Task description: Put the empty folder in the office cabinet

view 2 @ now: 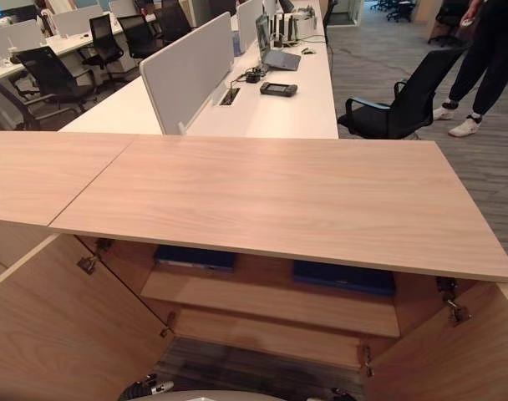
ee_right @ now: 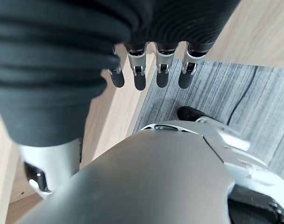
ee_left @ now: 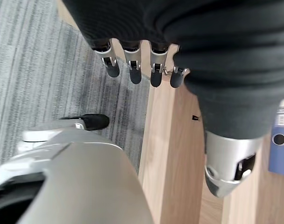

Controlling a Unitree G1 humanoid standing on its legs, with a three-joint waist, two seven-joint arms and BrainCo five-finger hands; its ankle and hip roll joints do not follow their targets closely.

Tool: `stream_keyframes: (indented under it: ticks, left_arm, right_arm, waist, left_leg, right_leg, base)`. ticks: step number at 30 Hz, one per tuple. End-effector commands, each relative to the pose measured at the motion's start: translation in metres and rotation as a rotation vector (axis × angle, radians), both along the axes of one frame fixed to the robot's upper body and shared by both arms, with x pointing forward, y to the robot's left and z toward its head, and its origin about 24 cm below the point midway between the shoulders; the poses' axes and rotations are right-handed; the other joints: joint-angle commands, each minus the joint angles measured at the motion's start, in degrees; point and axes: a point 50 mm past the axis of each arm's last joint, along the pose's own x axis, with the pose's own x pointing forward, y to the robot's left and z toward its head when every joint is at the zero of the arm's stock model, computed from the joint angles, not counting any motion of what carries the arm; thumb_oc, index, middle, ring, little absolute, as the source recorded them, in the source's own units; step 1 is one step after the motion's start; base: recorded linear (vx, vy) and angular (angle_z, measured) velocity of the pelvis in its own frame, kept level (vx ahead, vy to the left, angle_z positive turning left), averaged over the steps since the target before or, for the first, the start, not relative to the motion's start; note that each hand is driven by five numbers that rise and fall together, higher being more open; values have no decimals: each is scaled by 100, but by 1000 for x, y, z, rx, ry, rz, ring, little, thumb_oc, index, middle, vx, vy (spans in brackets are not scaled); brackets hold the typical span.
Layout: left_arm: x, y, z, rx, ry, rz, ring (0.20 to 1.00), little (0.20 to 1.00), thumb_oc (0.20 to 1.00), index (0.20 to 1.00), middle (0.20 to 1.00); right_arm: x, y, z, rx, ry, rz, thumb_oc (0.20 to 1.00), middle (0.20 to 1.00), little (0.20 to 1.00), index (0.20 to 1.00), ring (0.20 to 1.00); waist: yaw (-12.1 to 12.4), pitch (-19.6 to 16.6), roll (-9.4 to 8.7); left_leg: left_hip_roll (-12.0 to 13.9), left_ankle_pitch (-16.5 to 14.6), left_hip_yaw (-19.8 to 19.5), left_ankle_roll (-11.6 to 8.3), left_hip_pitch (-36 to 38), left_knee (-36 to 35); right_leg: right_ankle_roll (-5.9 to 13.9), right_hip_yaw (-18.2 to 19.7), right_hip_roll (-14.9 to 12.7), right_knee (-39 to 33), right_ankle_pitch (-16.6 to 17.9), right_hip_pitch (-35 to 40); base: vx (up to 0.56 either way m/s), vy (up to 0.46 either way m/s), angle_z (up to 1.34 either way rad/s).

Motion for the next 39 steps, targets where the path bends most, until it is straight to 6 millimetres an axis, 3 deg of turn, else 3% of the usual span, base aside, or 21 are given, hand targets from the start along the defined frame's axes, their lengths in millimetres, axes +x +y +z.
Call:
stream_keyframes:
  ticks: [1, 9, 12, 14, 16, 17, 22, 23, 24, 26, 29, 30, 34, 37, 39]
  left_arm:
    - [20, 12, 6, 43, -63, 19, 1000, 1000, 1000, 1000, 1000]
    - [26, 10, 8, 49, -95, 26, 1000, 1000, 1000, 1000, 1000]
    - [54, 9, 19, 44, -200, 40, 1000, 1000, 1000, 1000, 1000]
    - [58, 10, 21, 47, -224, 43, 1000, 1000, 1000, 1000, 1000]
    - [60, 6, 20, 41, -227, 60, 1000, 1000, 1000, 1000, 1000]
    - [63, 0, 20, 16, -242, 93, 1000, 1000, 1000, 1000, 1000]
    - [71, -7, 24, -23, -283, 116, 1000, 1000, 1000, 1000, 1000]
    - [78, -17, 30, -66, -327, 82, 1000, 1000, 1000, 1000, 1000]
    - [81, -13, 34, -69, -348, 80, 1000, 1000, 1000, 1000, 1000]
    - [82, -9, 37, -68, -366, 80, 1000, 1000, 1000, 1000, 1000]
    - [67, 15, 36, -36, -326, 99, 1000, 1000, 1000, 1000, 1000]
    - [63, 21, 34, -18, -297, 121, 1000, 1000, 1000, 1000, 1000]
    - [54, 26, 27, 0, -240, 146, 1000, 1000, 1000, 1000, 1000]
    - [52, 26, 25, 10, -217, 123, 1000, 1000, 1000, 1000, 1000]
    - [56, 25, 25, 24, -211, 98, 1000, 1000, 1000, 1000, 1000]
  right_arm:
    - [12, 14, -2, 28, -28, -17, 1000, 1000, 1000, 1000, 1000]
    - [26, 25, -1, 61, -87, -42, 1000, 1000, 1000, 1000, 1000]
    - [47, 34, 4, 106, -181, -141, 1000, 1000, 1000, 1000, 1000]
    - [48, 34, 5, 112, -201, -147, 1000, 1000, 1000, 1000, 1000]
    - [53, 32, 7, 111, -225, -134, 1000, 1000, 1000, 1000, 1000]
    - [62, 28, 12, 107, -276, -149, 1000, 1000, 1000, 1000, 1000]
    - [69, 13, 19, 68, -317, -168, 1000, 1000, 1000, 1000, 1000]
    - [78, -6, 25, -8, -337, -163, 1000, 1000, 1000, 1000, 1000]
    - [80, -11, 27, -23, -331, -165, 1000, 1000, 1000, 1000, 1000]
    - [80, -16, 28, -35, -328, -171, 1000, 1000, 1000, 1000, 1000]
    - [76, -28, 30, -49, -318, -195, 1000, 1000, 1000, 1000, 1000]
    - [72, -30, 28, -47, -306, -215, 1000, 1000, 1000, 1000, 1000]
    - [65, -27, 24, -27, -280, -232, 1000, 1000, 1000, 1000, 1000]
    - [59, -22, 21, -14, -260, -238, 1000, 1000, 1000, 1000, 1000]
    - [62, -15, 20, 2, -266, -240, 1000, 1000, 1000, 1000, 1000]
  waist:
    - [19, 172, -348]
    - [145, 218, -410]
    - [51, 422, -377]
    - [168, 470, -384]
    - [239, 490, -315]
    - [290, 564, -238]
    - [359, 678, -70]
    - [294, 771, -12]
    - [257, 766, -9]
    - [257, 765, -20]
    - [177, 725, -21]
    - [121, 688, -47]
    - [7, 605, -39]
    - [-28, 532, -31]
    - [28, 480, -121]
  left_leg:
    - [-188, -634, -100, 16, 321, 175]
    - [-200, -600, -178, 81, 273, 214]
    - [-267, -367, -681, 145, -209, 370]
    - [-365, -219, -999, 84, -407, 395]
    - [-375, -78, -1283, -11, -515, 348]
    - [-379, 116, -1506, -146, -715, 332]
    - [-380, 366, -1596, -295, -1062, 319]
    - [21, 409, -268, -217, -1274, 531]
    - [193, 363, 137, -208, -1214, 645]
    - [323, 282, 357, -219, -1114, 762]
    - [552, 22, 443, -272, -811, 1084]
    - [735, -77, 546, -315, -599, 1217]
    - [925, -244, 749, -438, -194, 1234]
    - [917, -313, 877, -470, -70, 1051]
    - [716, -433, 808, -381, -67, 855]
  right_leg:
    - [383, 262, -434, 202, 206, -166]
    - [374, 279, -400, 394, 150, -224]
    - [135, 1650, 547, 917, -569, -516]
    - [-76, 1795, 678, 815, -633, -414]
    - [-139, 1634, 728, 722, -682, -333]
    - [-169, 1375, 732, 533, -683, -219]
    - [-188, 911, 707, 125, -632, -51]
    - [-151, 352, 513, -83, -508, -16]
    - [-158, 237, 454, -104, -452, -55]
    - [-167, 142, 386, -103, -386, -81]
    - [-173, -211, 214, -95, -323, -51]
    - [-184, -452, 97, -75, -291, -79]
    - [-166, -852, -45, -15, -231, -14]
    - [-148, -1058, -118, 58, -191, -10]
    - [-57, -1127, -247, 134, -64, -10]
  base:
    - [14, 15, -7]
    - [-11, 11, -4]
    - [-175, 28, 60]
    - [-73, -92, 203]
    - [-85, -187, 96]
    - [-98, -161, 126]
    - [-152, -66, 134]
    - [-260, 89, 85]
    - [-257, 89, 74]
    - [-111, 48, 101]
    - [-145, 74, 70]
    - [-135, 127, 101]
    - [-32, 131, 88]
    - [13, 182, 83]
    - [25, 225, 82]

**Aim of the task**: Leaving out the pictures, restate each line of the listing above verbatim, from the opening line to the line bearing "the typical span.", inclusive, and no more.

**Response to this task**:
Task description: Put the empty folder in the office cabinet

view 2 @ now: 
ee_right @ now: 
ee_left @ now: 

Controlling a Unitree G1 humanoid standing on its legs, with a three-joint waist, two seven-joint arms and BrainCo five-finger hands; its ankle and hip roll joints do not follow their targets closely.

Tool: `stream_keyframes: (indented under it: ticks, left_arm, right_arm, waist, left_leg, right_leg, base)`. ticks: step number at 30 Hz, one per tuple. End-effector commands, each relative to the pose measured at the motion's start: translation in metres and rotation as a rotation vector (axis × angle, radians), both along the axes of one frame fixed to the robot's upper body and shared by both arms, with x pointing forward, y to the robot's left and z toward its head, and its origin about 24 cm below the point midway between the shoulders; the poses' axes and rotations are right-handed; the other joints: joint-angle commands, each minus the joint angles measured at the motion's start, in degrees; point and axes: a point 50 mm past the axis of each arm's last joint, along the pose's own x axis, with the pose's own x pointing forward, y to the robot's left and z toward its head when every joint is at the zero of the arm's stock model, computed from the joint angles, not counting any motion of what carries the arm; thumb_oc, index, middle, ring, little absolute, as the source recorded them, in the source's own units; step 1 is one step after the motion's start; base: recorded linear (vx, vy) and angular (angle_z, measured) velocity of the pelvis in its own frame, kept level (vx ahead, vy to the left, angle_z positive turning left), averaged over the steps since the target before or, for the first, the start, not relative to the motion's start; note that each hand is driven by five numbers that rise and fall together, higher being more open; values have no decimals: each is scaled by 100, but by 1000 for x, y, z, rx, ry, rz, ring, little, thumb_oc, index, middle, vx, vy (spans in brackets are not scaled); brackets hold the typical span.

This completes the response to the exercise.